San Francisco climate change resolution ‘just the start of pressure’ on US insurers | Insurance Business

San Francisco climate change resolution ‘just the start of pressure’ on US insurers

The city of San Francisco has taken a definitive stance towards climate change by passing a resolution urging insurance companies to stop insuring and investing in fossil fuels. It’s the first municipal body in the US pressuring insurers to break ties with dirty energy.

“This resolution is sending a powerful message: San Francisco is committed to acting on climate, and that means it won’t work with insurers who are perpetuating destructive fossil fuel projects. This resolution is an invitation to all cities to cut ties with insurers that are creating climate risks for current and future generations,” commented Ross Hammond, senior advisor for US Campaigns at The Sunrise Project, a group that supports social movements to drive the transition from fossil fuels to renewable energy as fast as possible.

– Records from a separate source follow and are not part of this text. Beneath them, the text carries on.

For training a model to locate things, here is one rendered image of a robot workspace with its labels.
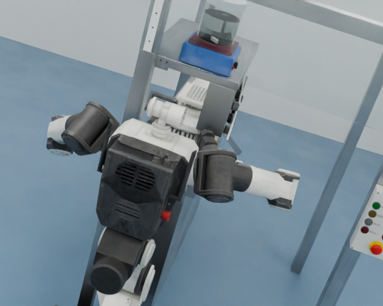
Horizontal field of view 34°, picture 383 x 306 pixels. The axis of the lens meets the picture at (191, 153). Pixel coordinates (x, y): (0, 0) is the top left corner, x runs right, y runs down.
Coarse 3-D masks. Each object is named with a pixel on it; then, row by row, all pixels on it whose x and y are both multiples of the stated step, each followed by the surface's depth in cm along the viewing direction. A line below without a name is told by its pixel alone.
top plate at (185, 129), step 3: (171, 126) 249; (174, 126) 249; (183, 126) 249; (186, 126) 249; (177, 129) 253; (180, 129) 250; (183, 129) 249; (186, 129) 249; (189, 129) 249; (192, 129) 249; (195, 129) 249; (189, 132) 251; (192, 132) 249; (195, 132) 249; (189, 135) 259; (198, 135) 251
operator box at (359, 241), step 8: (376, 184) 230; (376, 192) 225; (368, 200) 233; (376, 200) 227; (368, 208) 229; (368, 216) 230; (376, 216) 229; (360, 224) 233; (376, 224) 230; (360, 232) 233; (368, 232) 232; (376, 232) 231; (352, 240) 237; (360, 240) 234; (368, 240) 234; (376, 240) 233; (352, 248) 236; (360, 248) 236; (368, 248) 235; (376, 256) 235
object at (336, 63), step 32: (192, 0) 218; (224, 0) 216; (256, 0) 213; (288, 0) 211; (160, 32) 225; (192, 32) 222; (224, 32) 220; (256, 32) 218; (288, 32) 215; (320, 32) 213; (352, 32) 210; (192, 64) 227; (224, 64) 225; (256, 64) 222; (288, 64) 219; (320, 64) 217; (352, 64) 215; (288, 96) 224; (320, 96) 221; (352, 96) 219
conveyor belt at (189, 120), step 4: (196, 80) 353; (200, 80) 354; (204, 80) 356; (196, 84) 347; (200, 84) 348; (204, 84) 350; (208, 84) 352; (188, 116) 306; (192, 116) 308; (184, 120) 301; (188, 120) 302; (192, 120) 303; (196, 120) 304; (188, 124) 298; (192, 124) 299; (196, 124) 300
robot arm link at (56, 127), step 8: (56, 120) 215; (64, 120) 207; (48, 128) 218; (56, 128) 211; (64, 128) 206; (48, 136) 218; (56, 136) 213; (48, 144) 219; (56, 144) 217; (64, 144) 218; (56, 152) 224; (64, 152) 221
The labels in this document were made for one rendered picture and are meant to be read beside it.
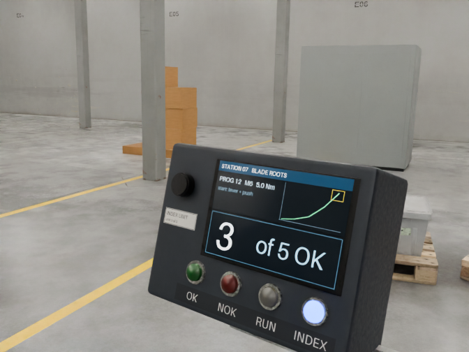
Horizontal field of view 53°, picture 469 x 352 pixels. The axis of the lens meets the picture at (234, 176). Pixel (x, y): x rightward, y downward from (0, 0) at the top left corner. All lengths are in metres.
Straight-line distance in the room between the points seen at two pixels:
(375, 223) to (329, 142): 7.60
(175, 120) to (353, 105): 3.06
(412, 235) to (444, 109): 9.48
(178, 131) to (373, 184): 8.00
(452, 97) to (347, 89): 5.32
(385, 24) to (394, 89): 5.43
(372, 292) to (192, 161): 0.25
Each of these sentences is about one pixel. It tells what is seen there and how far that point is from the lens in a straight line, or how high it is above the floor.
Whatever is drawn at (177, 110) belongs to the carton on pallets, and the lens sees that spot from 8.43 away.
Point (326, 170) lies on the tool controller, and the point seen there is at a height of 1.25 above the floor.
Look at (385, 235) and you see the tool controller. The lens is 0.50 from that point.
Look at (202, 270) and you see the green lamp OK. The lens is 0.54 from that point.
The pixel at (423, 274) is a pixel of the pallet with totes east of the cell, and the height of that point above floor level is 0.07.
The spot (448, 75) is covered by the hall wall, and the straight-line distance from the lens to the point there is 12.89.
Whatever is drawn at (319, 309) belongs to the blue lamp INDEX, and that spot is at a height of 1.12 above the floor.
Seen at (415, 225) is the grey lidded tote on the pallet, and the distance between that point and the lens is 3.55.
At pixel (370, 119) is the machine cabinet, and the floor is 0.79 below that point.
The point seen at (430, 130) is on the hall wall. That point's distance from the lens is 12.94.
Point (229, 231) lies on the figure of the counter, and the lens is 0.52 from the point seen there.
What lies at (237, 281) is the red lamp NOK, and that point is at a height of 1.12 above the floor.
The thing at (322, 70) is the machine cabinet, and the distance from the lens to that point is 8.06.
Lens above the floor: 1.33
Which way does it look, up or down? 11 degrees down
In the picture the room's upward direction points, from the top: 1 degrees clockwise
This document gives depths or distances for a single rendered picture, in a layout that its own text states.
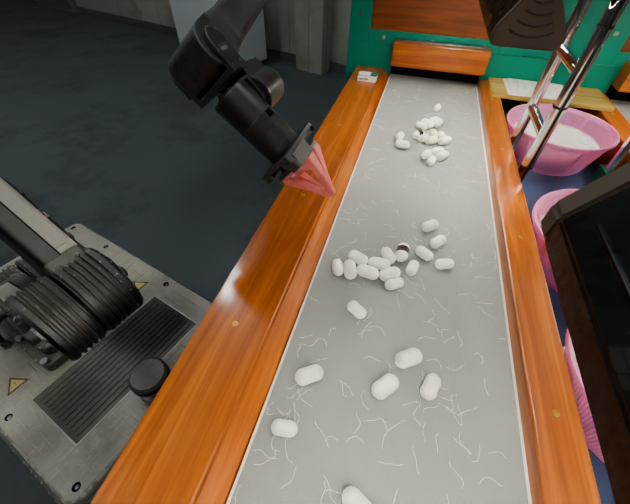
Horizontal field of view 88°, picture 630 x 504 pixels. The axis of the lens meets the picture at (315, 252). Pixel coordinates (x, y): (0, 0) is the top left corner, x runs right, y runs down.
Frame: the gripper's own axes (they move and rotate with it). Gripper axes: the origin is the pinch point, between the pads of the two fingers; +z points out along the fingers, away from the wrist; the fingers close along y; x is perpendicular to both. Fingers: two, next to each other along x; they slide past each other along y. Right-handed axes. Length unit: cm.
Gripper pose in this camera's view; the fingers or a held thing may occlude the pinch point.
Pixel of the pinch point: (328, 191)
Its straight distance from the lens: 52.0
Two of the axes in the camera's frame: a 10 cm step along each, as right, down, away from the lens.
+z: 7.1, 6.1, 3.4
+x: -6.4, 3.8, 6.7
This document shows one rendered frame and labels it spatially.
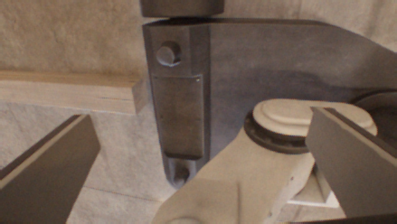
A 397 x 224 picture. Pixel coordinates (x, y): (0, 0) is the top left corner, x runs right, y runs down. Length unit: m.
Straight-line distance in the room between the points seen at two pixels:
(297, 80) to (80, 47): 0.70
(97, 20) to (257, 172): 0.66
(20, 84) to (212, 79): 0.74
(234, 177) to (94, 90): 0.56
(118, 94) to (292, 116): 0.51
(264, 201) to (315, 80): 0.31
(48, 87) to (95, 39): 0.24
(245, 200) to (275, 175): 0.06
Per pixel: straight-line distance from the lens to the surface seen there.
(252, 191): 0.29
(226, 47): 0.46
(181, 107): 0.50
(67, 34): 0.86
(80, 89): 0.77
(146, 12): 0.47
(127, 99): 0.67
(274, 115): 0.36
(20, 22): 1.00
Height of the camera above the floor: 0.61
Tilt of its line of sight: 58 degrees down
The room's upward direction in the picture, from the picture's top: 159 degrees counter-clockwise

The San Francisco Board of Supervisors is first urging the city to screen potential insurers for investments in coal and tar sands, as they’re “fueling climate change and creating an uncertain future for California,” according to Hammond.

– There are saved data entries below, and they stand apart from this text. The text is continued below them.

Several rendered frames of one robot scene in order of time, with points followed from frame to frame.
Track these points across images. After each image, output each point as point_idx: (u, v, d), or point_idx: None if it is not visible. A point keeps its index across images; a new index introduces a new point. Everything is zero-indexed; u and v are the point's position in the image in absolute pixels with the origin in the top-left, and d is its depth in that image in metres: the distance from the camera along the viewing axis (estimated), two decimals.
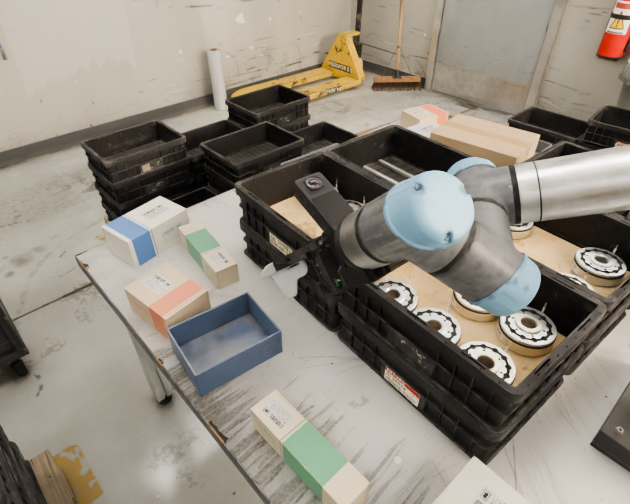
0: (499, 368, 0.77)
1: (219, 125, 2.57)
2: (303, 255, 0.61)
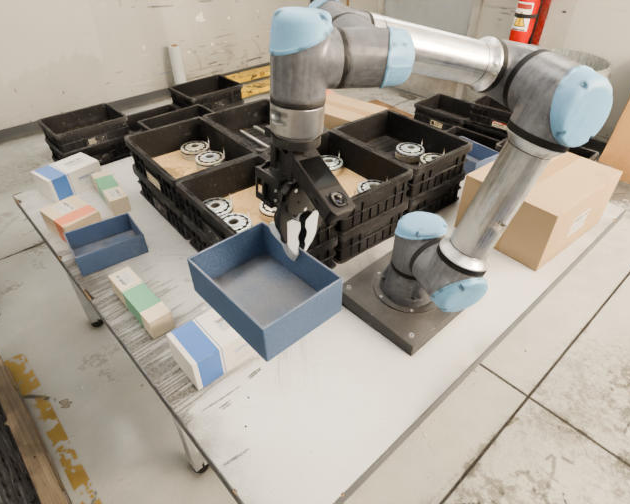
0: None
1: (164, 109, 2.98)
2: None
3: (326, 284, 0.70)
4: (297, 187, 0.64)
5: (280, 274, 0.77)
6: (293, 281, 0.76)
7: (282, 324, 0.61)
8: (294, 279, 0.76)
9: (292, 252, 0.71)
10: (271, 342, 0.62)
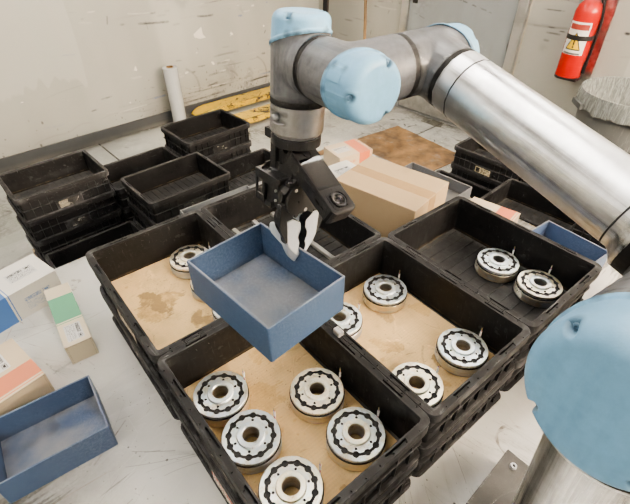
0: (303, 495, 0.69)
1: (156, 152, 2.49)
2: None
3: (328, 283, 0.71)
4: (297, 187, 0.64)
5: (280, 274, 0.77)
6: (293, 281, 0.76)
7: (286, 323, 0.61)
8: (294, 279, 0.76)
9: (292, 252, 0.71)
10: (275, 341, 0.61)
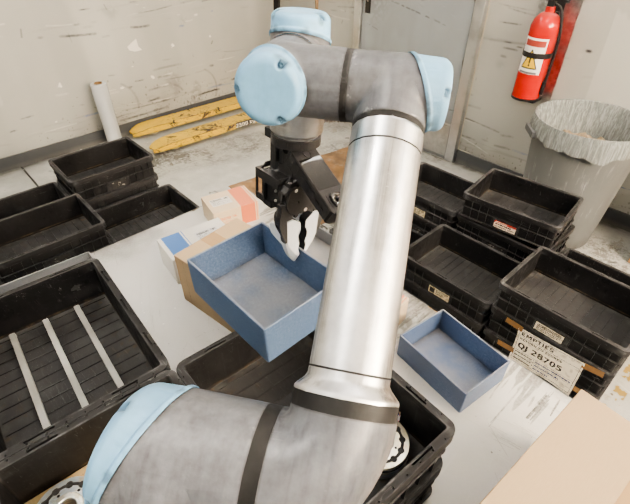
0: None
1: (46, 189, 2.18)
2: None
3: None
4: (297, 187, 0.64)
5: (280, 274, 0.77)
6: (293, 281, 0.76)
7: (283, 324, 0.61)
8: (294, 279, 0.76)
9: (292, 252, 0.71)
10: (272, 342, 0.62)
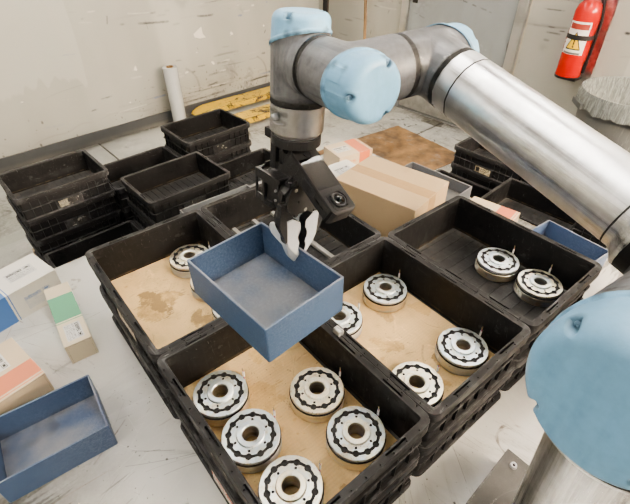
0: (303, 494, 0.69)
1: (156, 152, 2.49)
2: None
3: (327, 284, 0.71)
4: (297, 187, 0.64)
5: (280, 274, 0.77)
6: (293, 281, 0.76)
7: (284, 324, 0.61)
8: (294, 279, 0.76)
9: (292, 252, 0.71)
10: (273, 342, 0.62)
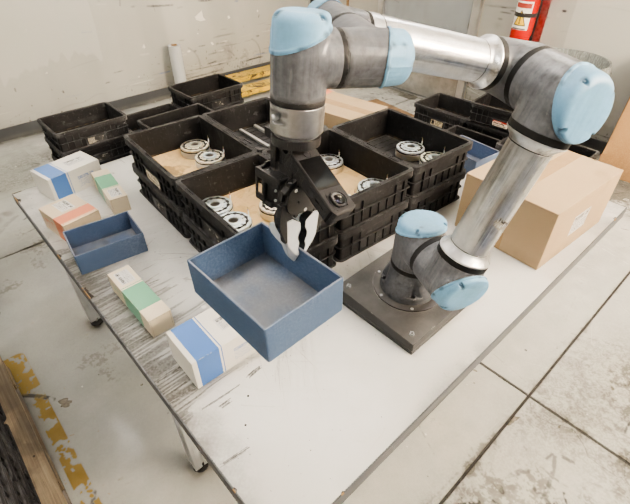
0: None
1: (164, 108, 2.98)
2: None
3: (327, 284, 0.71)
4: (297, 187, 0.64)
5: (280, 274, 0.77)
6: (293, 281, 0.76)
7: (283, 324, 0.61)
8: (294, 279, 0.76)
9: (292, 252, 0.71)
10: (272, 342, 0.62)
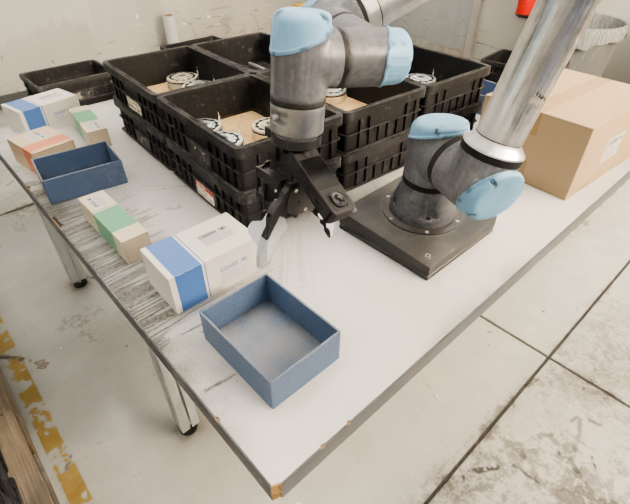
0: None
1: None
2: None
3: (326, 335, 0.78)
4: (297, 187, 0.64)
5: (283, 322, 0.85)
6: (295, 329, 0.83)
7: (286, 376, 0.69)
8: (295, 327, 0.84)
9: (265, 254, 0.67)
10: (276, 392, 0.69)

“As an industry, US insurers are on the frontlines of climate change,” he said. “They have access to the most up-to-date climate science and knows that climate disasters, such as hurricanes, floods, wildfires, droughts and hail storms will only get more frequent and severe.

“To date, they have responded by increasing the premiums or even abandoning customers in high-risk regions, such as those vulnerable to floods and wildfires. However, unlike many of their European peers, most US insurers have not warned customers and stakeholders about climate risks, nor have they divested from and stopped insuring destructive fossil fuels.”

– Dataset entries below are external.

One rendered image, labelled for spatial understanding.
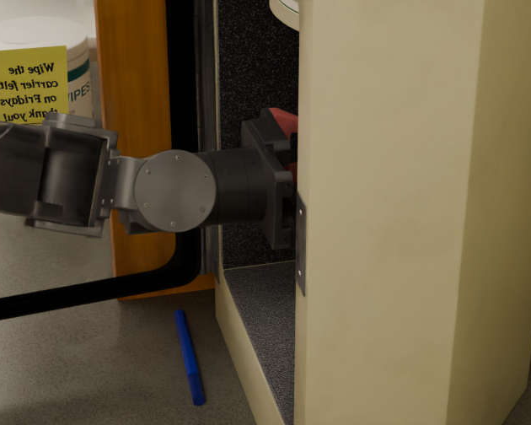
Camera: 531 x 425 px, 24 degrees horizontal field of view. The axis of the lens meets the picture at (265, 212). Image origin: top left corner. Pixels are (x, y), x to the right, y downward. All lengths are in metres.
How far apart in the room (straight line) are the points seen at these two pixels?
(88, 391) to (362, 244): 0.39
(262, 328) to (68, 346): 0.21
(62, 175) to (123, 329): 0.34
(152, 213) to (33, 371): 0.36
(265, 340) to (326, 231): 0.26
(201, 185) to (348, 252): 0.11
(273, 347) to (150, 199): 0.25
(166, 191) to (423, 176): 0.17
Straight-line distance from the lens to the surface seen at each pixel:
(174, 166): 0.84
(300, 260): 0.83
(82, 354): 1.17
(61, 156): 0.90
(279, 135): 0.95
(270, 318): 1.08
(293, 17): 0.86
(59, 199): 0.90
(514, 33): 0.84
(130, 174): 0.83
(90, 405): 1.11
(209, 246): 1.17
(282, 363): 1.02
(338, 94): 0.76
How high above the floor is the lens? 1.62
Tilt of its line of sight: 29 degrees down
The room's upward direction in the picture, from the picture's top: straight up
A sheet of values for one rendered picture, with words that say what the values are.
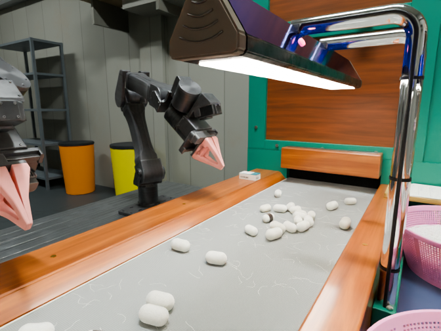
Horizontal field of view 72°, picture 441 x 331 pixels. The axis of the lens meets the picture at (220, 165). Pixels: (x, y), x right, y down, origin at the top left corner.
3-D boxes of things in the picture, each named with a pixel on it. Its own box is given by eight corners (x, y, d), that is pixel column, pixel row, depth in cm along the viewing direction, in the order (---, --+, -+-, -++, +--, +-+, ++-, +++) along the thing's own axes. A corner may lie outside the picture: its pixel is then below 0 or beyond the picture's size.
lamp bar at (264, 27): (167, 60, 30) (165, -21, 29) (329, 89, 81) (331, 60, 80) (237, 52, 26) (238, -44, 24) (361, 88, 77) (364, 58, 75)
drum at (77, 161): (104, 190, 367) (101, 141, 356) (75, 198, 335) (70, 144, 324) (85, 185, 387) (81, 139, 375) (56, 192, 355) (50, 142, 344)
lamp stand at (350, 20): (268, 294, 52) (277, 17, 44) (304, 249, 69) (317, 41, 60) (392, 339, 42) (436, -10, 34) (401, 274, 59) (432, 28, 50)
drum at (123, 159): (161, 202, 318) (159, 142, 306) (132, 214, 285) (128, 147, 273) (135, 196, 339) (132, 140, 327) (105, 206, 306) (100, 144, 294)
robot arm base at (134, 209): (176, 178, 105) (161, 176, 108) (130, 192, 88) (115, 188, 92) (176, 200, 106) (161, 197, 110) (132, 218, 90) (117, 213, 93)
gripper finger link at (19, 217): (74, 199, 39) (41, 149, 42) (12, 216, 33) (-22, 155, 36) (60, 230, 43) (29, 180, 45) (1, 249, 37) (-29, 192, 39)
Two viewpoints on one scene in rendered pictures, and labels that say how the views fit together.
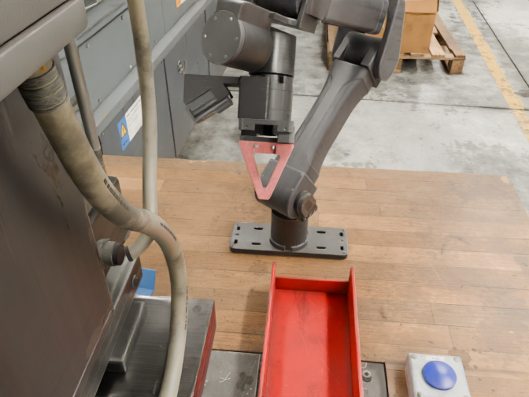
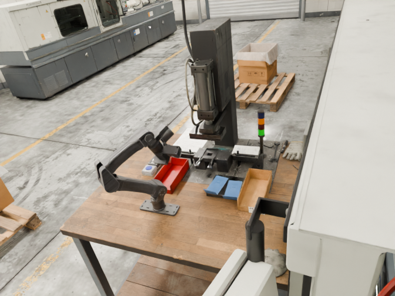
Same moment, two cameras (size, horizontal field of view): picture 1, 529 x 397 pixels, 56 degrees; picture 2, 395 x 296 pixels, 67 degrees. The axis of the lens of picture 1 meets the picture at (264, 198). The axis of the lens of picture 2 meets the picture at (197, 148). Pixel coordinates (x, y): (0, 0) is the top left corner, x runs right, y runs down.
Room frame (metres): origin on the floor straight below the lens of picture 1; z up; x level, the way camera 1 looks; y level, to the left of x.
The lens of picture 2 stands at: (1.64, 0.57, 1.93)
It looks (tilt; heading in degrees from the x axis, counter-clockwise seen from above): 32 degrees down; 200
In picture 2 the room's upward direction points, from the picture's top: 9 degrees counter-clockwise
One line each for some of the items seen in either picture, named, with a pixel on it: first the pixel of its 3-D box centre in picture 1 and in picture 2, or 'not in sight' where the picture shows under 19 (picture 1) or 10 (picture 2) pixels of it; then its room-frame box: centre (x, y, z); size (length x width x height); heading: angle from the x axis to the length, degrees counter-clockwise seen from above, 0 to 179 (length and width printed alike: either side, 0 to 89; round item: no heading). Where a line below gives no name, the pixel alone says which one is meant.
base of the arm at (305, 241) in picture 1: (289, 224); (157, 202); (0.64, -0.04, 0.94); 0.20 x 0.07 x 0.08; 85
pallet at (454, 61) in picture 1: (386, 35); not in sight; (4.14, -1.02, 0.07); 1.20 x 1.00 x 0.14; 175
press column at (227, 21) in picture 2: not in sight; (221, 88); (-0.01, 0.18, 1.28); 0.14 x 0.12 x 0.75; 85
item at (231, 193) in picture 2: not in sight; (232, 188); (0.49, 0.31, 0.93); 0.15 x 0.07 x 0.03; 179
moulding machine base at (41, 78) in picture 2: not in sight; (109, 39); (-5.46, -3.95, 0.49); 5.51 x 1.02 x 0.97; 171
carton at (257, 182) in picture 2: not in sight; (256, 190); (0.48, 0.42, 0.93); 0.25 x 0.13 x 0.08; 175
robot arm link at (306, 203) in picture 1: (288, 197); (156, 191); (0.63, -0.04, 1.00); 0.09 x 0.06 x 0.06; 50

Climate change has been a topic of contention in the US for a number of years. It’s a debate heavy in politics because it links directly to the economy, to jobs and ultimately to the welfare of the people.

European insurers have publicly warned about the risks of climate disasters as early as 1973, and their customers expect them to take action on climate change. In the US, a science-based conversation about climate change has long been suppressed, and, in turn, insurers have neglected their responsibility to speak out or act,” Hammond added.  

“Now that the impacts of climate change are becoming ever more severe, people and institutions are becoming more aware of the vital role insurers play in fossil fuel projects. The resolution from San Francisco is just the beginning of public pressure on the insurance industry to cut ties with fossil fuels.”